For the past ten days I have been in Residency. I’m entering
the last leg of my MFA journey. Each day I leave the house with complete confidence that my three sons
are safe under the supervision of their sister, 20-year-old-benevolent-dictator, Hannah.
Yesterday when she picked me up at 6:30. I was informed of
the day’s adventure by all four of my children… simultaneously:
Liam wanted me to
drive through the carwash
and Hannah
blasted the theme song to Little Big Planet,
… at the park, there
was a… rode my scooter and feed the ducks…
library and Barnes &
Noble there was a book with a Lego guy
and I checked out a
book about orchestration so I can…
one on Constantine’s
early rule and a biography of John Lennon…
Surveying the state of the house when I arrive home, I
realize the morning was an equal bundle of good times. I begin to tidy the
clues. I don’t mind the mess. The process of cleaning up actually helps me
unwind after a day of academia… I mean literally
unwind.
I follow a mass of tangled white yarn that is strewn from
the kitchen to the living room. What I discover at the end of the line is tremendous—two forks cocooned
to stillness, functional objects transformed to a beautifully still
non-functional state. I pause in awe of the ingenuity that drove the artist
into this work and marvel at the result. The sculpture speaks to me, hangs a
question, “Is the yarn limiting the fork or expanding its potential?”

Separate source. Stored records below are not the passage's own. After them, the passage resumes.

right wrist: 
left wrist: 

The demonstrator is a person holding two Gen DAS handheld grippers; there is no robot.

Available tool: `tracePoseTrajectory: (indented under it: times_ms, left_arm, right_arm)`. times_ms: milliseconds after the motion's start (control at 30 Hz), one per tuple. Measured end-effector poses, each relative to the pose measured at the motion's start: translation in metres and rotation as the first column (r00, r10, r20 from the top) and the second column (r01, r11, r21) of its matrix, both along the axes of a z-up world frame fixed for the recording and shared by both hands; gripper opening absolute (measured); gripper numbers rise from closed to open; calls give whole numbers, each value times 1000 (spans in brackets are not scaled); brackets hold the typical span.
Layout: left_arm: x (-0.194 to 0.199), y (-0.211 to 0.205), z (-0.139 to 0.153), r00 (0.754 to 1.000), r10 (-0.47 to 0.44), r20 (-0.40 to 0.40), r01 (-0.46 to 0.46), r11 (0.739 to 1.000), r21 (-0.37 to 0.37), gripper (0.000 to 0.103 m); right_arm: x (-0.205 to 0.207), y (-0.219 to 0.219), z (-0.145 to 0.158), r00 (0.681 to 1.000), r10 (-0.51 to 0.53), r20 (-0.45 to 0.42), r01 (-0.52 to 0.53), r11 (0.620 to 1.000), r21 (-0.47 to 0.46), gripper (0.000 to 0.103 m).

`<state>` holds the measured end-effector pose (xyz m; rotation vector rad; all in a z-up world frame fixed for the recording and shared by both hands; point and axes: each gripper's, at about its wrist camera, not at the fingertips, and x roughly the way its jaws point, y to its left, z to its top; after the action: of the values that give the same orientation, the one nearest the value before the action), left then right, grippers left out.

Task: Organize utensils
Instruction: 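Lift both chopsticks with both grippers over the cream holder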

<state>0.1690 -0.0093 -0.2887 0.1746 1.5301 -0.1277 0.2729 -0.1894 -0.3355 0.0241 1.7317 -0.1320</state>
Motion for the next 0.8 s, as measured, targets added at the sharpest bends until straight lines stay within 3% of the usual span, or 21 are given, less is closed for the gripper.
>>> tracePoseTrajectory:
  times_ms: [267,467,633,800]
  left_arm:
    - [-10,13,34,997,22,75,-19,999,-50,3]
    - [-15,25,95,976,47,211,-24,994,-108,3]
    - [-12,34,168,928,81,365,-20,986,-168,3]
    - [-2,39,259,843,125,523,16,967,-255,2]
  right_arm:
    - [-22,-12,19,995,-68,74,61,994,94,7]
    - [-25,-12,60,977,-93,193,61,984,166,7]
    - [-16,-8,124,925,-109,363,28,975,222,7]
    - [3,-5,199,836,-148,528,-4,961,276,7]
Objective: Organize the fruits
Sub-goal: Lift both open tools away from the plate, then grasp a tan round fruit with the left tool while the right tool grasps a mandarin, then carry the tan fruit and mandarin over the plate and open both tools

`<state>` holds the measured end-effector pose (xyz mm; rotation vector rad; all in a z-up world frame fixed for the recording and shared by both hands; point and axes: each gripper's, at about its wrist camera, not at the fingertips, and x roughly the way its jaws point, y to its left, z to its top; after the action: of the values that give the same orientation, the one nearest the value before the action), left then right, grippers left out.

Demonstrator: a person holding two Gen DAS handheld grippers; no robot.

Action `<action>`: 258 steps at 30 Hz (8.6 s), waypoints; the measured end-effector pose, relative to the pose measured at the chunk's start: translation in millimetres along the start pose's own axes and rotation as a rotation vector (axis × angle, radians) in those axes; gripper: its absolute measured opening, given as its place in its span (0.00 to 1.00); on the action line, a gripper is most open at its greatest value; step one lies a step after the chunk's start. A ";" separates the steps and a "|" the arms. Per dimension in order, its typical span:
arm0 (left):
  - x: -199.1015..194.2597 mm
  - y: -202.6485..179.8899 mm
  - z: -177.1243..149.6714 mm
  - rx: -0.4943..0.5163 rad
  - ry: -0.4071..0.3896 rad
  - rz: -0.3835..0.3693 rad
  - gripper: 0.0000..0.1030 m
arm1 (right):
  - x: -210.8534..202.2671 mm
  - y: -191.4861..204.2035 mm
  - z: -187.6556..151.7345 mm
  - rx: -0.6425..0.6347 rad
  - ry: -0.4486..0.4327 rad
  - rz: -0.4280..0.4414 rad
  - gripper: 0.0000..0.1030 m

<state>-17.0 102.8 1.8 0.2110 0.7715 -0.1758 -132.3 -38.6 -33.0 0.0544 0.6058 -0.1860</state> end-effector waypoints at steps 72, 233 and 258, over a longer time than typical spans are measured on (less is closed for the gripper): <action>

I collect the fork sculpture and head toward the Gathering Ledge, the place in my kitchen
where I put such misfit items, and kneel to my hands and knees to begin
gathering loose items from the low spaces. I pick up some stray pencils, toy
cars, and sit up when I come upon two sheets of paper, ovals mysteriously cut
out of the center.
Back on my feet I move swiftly toward the trash and am
halted when my peripheral vision is intrigued by a yellow blur… the missing ovals. But they are much
more than ovals. They are prototypes,
furniture design—a bench and a chair that would make Ray and Charles Eames
proud.
Not sure where I collected the Eye that’s painted on a scrap of canvas, but I do know that Taylor
plans for this to be a small contribution to a very large installation.
Finally I scoop up two phone books, the Yellow Pages, the ones that Hannah and Taylor have big plans for, a
top-secret video project (shhhhhh…). I set the books on the ledge with Forks Woven to One by Yarn, Oval Prototypes of a Bench and a Chair, Eye and Bingo Ball and Lego Block.
At the end of my tidying, I survey the items perched on the Gathering Ledge and sense a connection
sparking.
Last week Sunday was the close of Leonardo Da Vinci and the Art of Sculpture: Inspiration and Invention at The Getty Center. We made the trip up to the exhibit twice and were pulling
into the parking structure for a third
visit.
Inside the gallery, Taylor taps me on the shoulder, “Look at
this Mom! On the same page, the face
of Dante and the design for a mechanical military device.”
I nod speechlessly. We move around the gallery packed with voracious viewers on
this closing day of the exhibit, overwhelmed by page after page, a royal
sampling of Da Vinci’s sketchbooks, many belonging to Queen Elizabeth II
herself, pages we will most likely never seen again.
Hannah leads me to a page that began with a student sketch
of the Angel of the Annunciation and
pointed out the correction—a single line—that the master Da Vinci made to the
right arm, a correction that somehow lead Da Vinci to pour out a stream of
consciousness of lines: horses in various rearing positions, designs for
military weapons and machinery, “Can’t you just imagine the wide-eyed student
silently slipping away from the lesson while Da Vinci went on merrily
creating?”
Looking around I realize that most of what I am able to
absorb is unfinished, unrealized. Does this make Leonardo a slacker? …I
wouldn’t dare.
Back home I take a second look at my Gathering Ledge, superimpose what I see on my memory of the Getty
exhibit and have proof positive: I am in the midst of genius.
This summer I am going to grow the Gathering Ledge, give my children
more room to explore the process of being creative, more Da Vinci moments. There is no space for perfection on that ledge, only burgeoning imagination.